Because the working-class party, labor or social-democratic, viewed itself as the representative (and the only true representative) of a presumed majority of the population, its organization of that majority seemed to provide the legitimate policy-making agency. The important thing was to maintain democracy in intra-party deliberations. A conference or congress fairly elected by party members could be the policy-maker for the working class. The party’s parliamentary delegation, on the other hand, was merely to carry out the policy. Its responsibility to the organized membership did not conflict with any electoral responsibility since the membership itself was assumed to embody the will of the majority of the electorate — that is, of the working class that comprised the majority.

It is only an assumption of this kind that can lend democratic credibility to an organized membership’s claim to policy-making authority. Otherwise, its credentials seem much less legitimate than those of public office-holders whose policies are tailored to the electorate. The membership must itself be conceived as representing the majority of the population before it can be regarded as any more than another interest group seeking to fashion policy.
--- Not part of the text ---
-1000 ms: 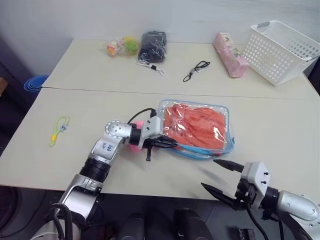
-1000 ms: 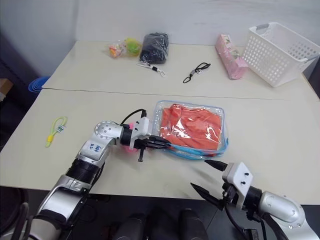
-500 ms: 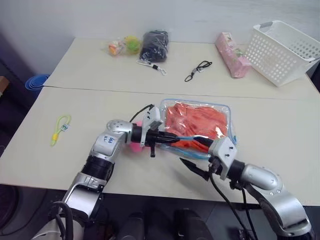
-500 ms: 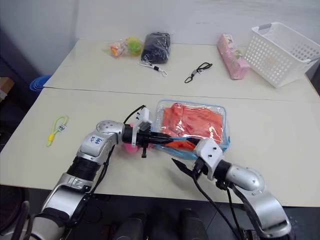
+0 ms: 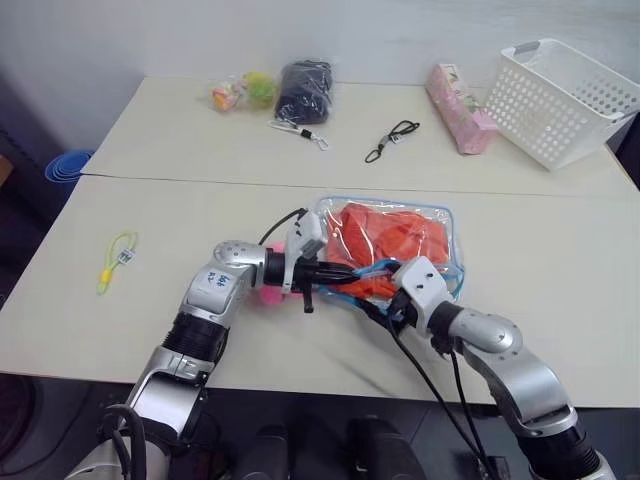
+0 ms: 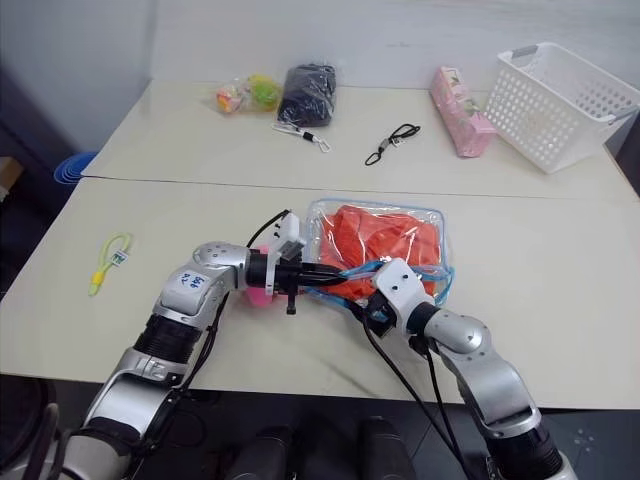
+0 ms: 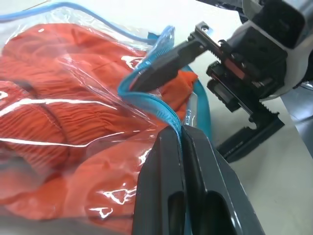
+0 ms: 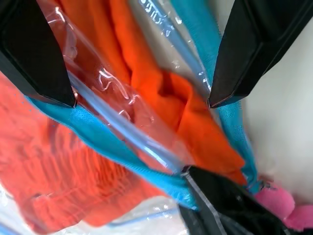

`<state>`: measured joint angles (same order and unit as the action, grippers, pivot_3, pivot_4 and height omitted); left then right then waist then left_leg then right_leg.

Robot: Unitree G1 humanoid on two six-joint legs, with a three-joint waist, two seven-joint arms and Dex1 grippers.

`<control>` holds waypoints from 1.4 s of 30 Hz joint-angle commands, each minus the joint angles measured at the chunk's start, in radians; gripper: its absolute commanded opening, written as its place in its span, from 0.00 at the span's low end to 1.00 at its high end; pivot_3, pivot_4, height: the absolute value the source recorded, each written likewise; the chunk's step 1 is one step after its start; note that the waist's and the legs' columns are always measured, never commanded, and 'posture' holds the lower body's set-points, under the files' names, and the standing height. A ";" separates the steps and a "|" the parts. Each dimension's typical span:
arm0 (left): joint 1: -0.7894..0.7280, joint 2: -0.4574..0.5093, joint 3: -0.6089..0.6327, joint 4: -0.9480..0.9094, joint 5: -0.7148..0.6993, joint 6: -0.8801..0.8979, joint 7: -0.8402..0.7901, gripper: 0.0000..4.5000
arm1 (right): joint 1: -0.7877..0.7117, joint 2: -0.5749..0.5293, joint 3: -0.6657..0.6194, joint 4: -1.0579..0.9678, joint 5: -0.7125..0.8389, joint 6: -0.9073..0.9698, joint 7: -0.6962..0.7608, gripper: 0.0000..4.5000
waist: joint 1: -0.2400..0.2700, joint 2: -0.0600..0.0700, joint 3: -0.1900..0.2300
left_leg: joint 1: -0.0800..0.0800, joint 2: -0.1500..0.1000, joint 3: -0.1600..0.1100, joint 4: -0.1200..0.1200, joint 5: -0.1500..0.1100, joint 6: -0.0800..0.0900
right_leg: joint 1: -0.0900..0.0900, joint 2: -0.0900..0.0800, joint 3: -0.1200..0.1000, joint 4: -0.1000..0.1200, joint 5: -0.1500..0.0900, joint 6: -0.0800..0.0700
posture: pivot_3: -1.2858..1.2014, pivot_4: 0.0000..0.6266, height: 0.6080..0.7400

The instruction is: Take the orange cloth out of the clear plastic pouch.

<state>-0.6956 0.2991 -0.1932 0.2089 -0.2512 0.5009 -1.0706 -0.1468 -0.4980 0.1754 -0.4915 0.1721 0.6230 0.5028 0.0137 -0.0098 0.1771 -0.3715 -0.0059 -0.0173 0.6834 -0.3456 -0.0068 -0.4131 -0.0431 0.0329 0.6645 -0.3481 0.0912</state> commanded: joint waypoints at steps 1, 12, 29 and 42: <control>-0.018 -0.019 0.035 -0.019 -0.022 -0.035 0.040 0.02 | 0.044 -0.042 -0.020 -0.097 0.049 0.027 0.058 1.00 | 0.005 0.000 0.000 | 0.000 0.000 0.000 0.000 0.000 0.000 | 0.000 0.000 0.000 0.000 0.000 0.000 | 0.52 0.24 1.00; -0.012 -0.024 0.029 -0.018 -0.016 -0.057 0.057 0.02 | 0.055 -0.028 -0.084 -0.155 0.198 0.089 0.119 1.00 | 0.005 0.000 0.000 | 0.000 0.000 0.000 0.000 0.000 0.000 | 0.000 0.000 0.000 0.000 0.000 0.000 | 0.52 0.24 1.00; 0.009 -0.019 0.011 -0.046 -0.018 -0.061 0.051 0.00 | 0.081 -0.053 -0.112 -0.078 0.030 -0.402 0.151 0.68 | 0.006 0.000 0.000 | 0.000 0.000 0.000 0.000 0.000 0.000 | 0.000 0.000 0.000 0.000 0.000 0.000 | 0.52 0.24 1.00; 0.001 -0.038 0.013 -0.040 -0.014 -0.056 0.081 0.00 | 0.085 -0.110 -0.008 -0.146 0.140 -0.143 0.218 0.68 | 0.006 0.000 0.000 | 0.000 0.000 0.000 0.001 0.000 0.000 | 0.001 0.000 0.000 0.000 0.000 0.000 | 0.52 0.24 1.00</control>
Insofar as this conception derives only from the traditions of the working-class movement, it is likely that it will lose its force as those traditions change. In particular, as labor and social democratic parties in Western nations become less class conscious, broadening their appeals beyond industrial workers, their organized members could become more like members of non-labor parties — having neither a special mission nor a special majoritarian basis for one. In thus coming to resemble others more closely, the labor and social democratic parties should also be able to avoid the difficulties, so well illustrated in the British case, of reconciling organizational policy-making claims with the responsibilities of public office-holders to their electors. (p. 314)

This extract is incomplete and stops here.